→ WHAT YOU NEED TO DO: Reprint all of the data below exactly as shown and skip every image.

(SOURCE MATERIAL begins)

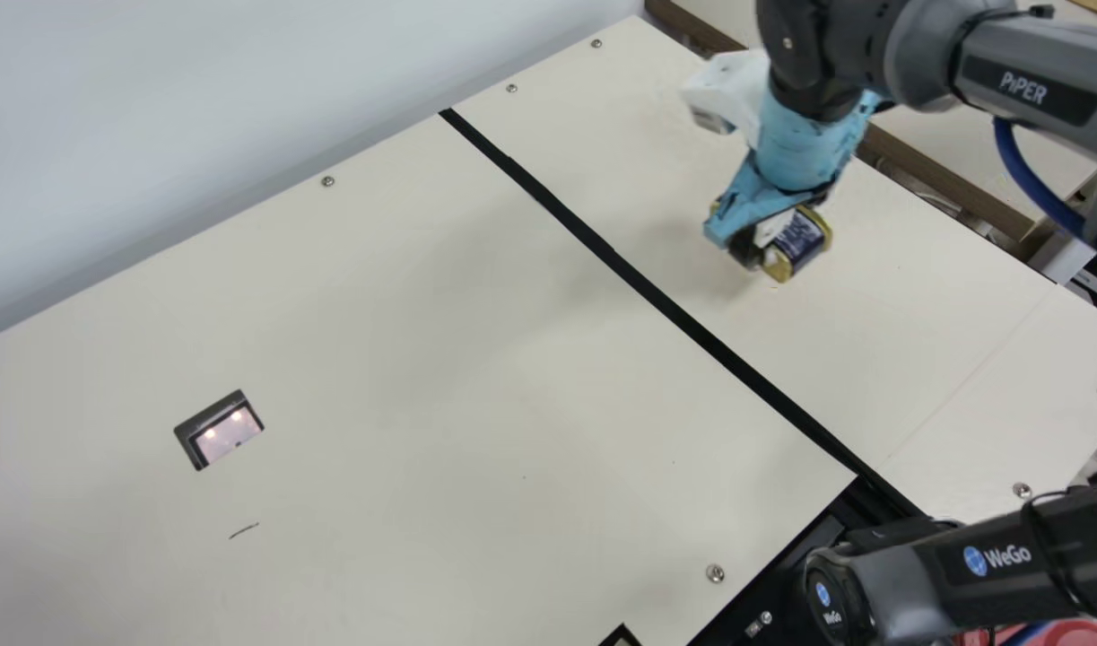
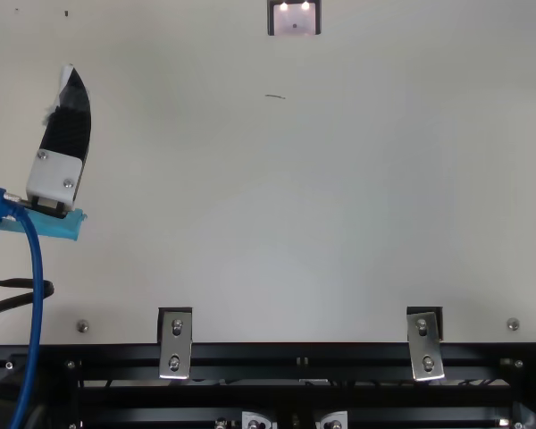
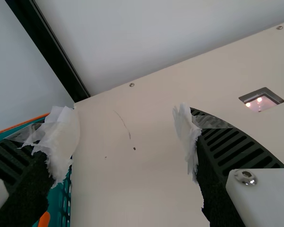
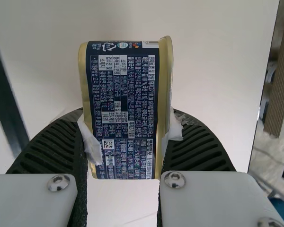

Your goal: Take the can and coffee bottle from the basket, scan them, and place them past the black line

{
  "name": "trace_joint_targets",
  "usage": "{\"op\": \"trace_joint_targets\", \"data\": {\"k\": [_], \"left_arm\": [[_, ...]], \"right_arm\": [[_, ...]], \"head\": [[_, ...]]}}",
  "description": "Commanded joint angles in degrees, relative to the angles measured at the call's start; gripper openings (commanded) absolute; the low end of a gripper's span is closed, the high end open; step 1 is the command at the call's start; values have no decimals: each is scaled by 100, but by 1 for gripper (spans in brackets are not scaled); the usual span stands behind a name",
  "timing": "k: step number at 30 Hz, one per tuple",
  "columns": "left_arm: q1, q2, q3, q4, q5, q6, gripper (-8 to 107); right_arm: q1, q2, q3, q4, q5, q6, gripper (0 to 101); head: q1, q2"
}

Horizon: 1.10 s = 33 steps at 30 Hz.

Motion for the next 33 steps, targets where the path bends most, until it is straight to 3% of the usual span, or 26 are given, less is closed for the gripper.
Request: {"op": "trace_joint_targets", "data": {"k": [1,9,10,11,16,21,27,33], "left_arm": [[0,0,0,0,0,0,90],[0,0,0,0,0,0,90],[0,0,0,0,0,0,90],[0,0,0,0,0,0,90],[0,0,0,0,0,0,90],[0,0,0,0,0,0,90],[0,0,0,0,0,0,90],[0,0,0,0,0,0,90]], "right_arm": [[-455,43,36,166,-69,-31,0],[-1256,191,257,922,-424,-256,0],[-1318,196,286,977,-475,-270,31],[-1373,192,312,997,-525,-278,101],[-1511,2,340,1139,-712,-345,101],[-1385,-496,184,1471,-674,-564,101],[-1022,-1137,-57,2293,-389,-926,101],[-550,-1700,-198,3395,184,-1165,101]], "head": [[-145,-72],[-145,-72],[-145,-72],[-145,-72],[-145,-72],[-145,-72],[-145,-72],[-145,-72]]}}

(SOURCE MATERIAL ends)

→ EXERCISE RESULT:
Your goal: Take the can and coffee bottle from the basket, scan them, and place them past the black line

{
  "name": "trace_joint_targets",
  "usage": "{\"op\": \"trace_joint_targets\", \"data\": {\"k\": [_], \"left_arm\": [[_, ...]], \"right_arm\": [[_, ...]], \"head\": [[_, ...]]}}",
  "description": "Commanded joint angles in degrees, relative to the angles measured at the call's start; gripper openings (commanded) absolute; the low end of a gripper's span is closed, the high end open; step 1 is the command at the call's start; values have no decimals: each is scaled by 100, but by 1 for gripper (spans in brackets are not scaled); the usual span stands behind a name",
  "timing": "k: step number at 30 Hz, one per tuple",
  "columns": "left_arm: q1, q2, q3, q4, q5, q6, gripper (-8 to 107); right_arm: q1, q2, q3, q4, q5, q6, gripper (0 to 101); head: q1, q2"
}

Horizon: 1.10 s = 33 steps at 30 Hz.

Motion for the next 33 steps, targets where the path bends most, until it is straight to 3% of the usual span, or 26 are given, less is closed for the gripper.
Request: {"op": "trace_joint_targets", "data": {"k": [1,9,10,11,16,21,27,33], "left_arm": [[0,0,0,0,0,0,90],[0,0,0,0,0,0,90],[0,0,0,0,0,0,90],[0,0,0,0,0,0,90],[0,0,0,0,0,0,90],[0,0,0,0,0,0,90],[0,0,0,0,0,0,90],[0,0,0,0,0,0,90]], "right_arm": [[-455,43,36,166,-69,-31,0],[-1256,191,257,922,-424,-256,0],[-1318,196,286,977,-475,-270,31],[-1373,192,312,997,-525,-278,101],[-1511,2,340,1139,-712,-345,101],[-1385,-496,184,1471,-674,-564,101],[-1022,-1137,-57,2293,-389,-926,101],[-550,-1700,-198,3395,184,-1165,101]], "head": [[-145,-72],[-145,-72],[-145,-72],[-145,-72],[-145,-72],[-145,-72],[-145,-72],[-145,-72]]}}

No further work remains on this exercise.